== WHAT YOU SHOULD DO ==
Copy exactly the lines of the material below that run from the one containing "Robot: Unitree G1" through the one containing "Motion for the". Copy no other lines.

== SUPPLIED INFORMATION ==
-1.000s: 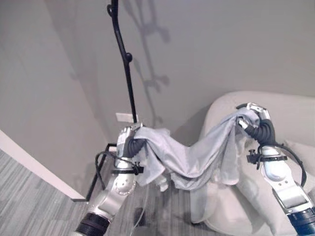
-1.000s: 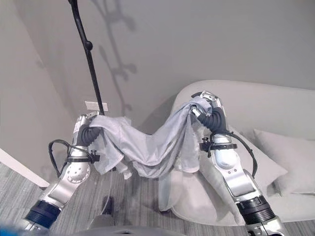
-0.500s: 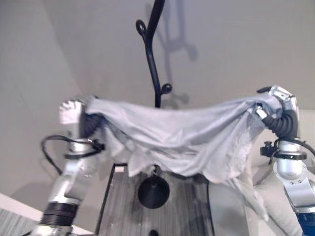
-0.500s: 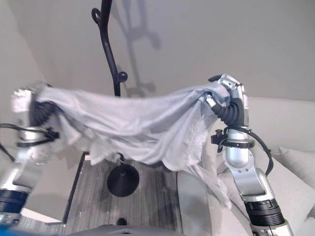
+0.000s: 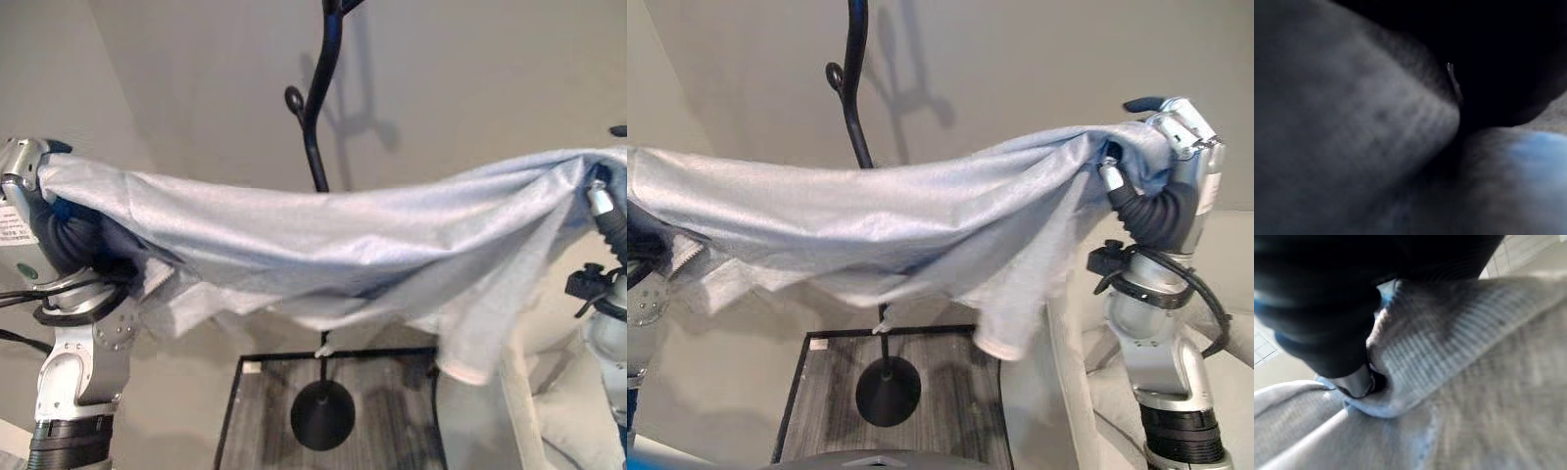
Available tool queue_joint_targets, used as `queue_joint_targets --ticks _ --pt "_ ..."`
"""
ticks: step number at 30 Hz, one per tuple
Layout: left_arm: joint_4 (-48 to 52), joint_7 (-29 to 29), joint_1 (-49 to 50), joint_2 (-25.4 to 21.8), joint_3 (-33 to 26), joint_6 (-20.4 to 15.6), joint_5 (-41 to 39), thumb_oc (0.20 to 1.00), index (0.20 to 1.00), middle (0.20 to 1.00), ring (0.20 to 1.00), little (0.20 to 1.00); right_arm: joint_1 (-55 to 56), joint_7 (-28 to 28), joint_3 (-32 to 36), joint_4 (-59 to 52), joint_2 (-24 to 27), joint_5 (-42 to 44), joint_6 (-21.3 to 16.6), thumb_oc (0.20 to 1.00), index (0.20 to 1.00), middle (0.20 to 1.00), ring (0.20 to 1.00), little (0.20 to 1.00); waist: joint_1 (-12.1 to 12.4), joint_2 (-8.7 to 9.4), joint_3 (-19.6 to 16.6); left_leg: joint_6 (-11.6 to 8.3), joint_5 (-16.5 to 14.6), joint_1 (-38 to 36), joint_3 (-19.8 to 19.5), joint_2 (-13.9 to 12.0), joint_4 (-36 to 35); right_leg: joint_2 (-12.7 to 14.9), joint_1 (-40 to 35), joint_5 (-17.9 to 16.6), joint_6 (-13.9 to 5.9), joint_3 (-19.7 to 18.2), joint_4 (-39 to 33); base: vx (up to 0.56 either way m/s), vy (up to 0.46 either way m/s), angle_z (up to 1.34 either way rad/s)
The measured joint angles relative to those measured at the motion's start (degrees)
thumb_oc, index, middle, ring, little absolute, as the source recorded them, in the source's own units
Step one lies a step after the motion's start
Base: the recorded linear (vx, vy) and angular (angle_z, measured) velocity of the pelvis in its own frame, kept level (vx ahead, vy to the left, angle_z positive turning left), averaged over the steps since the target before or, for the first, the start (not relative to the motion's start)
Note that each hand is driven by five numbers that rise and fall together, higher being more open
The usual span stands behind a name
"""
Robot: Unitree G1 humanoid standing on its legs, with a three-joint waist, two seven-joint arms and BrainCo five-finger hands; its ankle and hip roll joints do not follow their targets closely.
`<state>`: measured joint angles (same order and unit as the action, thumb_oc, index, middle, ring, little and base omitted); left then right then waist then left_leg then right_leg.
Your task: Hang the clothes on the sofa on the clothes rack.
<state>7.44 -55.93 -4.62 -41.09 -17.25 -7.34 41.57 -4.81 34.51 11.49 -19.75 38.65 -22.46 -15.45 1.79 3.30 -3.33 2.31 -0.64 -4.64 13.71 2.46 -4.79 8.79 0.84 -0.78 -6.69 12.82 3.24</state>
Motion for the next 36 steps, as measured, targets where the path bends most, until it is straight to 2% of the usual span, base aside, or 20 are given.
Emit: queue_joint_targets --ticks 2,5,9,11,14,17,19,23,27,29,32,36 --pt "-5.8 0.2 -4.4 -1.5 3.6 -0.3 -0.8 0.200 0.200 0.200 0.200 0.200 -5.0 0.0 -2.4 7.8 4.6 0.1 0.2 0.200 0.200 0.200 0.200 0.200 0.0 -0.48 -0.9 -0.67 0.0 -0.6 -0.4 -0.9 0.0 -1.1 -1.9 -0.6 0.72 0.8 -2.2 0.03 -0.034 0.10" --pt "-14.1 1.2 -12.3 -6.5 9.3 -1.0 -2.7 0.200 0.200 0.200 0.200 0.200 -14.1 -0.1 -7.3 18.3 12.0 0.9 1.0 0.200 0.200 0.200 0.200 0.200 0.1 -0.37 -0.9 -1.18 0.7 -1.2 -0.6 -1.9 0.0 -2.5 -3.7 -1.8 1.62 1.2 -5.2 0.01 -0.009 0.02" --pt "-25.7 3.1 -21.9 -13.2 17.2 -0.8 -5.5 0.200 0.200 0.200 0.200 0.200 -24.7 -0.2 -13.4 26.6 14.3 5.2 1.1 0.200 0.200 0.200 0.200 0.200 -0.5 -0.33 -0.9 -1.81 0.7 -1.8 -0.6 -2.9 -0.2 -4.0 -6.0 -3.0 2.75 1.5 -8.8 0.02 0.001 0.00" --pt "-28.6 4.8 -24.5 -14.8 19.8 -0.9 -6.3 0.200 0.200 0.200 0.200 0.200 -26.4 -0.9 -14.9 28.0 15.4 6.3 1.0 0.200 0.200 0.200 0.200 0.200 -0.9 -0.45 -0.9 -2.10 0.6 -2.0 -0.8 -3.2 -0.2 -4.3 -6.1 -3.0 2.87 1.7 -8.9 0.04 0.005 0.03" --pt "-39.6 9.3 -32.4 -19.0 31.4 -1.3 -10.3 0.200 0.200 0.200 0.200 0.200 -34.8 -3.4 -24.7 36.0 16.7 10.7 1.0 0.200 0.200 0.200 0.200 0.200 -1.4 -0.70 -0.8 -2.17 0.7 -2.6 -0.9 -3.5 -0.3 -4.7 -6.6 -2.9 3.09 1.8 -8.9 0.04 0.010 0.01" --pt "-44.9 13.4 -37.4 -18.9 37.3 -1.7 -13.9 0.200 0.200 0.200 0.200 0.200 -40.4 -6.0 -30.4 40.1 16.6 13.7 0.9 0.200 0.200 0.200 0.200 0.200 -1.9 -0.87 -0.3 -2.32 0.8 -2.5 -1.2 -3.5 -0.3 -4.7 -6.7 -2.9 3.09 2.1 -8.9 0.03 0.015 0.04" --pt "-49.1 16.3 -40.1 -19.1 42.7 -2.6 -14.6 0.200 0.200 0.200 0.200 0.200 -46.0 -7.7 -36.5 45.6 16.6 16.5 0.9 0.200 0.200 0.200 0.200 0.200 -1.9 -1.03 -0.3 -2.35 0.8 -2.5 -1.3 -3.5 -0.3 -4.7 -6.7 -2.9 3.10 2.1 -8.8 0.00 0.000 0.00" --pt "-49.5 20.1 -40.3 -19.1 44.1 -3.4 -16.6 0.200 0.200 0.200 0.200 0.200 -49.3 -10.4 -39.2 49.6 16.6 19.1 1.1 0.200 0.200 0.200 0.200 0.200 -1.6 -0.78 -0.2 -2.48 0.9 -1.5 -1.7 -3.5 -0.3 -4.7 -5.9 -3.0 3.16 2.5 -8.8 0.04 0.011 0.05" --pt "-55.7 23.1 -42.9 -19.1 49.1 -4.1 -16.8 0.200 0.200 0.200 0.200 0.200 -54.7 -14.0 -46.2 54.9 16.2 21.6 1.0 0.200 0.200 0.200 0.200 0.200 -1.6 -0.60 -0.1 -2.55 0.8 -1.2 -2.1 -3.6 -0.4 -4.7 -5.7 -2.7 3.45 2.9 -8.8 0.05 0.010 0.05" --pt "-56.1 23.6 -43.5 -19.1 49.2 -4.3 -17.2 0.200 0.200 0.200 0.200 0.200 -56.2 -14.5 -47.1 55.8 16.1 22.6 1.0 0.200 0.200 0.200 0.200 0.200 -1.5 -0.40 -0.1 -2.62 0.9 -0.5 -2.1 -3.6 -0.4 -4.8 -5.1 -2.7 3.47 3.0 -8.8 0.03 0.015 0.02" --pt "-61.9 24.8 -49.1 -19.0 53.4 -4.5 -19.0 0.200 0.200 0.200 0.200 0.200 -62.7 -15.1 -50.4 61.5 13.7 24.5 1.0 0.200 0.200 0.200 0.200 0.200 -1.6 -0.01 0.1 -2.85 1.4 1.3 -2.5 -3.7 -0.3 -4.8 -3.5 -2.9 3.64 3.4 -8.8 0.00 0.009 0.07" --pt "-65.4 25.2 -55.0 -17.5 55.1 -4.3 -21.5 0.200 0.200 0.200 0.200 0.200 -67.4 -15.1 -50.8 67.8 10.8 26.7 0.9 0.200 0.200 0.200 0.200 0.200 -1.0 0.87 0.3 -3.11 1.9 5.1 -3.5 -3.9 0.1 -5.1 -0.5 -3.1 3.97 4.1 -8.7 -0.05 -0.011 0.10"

== WRITTEN ANSWER ==
Robot: Unitree G1 humanoid standing on its legs, with a three-joint waist, two seven-joint arms and BrainCo five-finger hands; its ankle and hip roll joints do not follow their targets closely.
`<state>`: measured joint angles (same order and unit as the action, thumb_oc, index, middle, ring, little and base omitted); left then right then waist then left_leg then right_leg.
Your task: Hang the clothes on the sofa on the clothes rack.
<state>7.44 -55.93 -4.62 -41.09 -17.25 -7.34 41.57 -4.81 34.51 11.49 -19.75 38.65 -22.46 -15.45 1.79 3.30 -3.33 2.31 -0.64 -4.64 13.71 2.46 -4.79 8.79 0.84 -0.78 -6.69 12.82 3.24</state>
Motion for the next 36 steps, as measured, targets where the path bends most, until it is straight to 2% of the usual span, base aside, or 20 are given.

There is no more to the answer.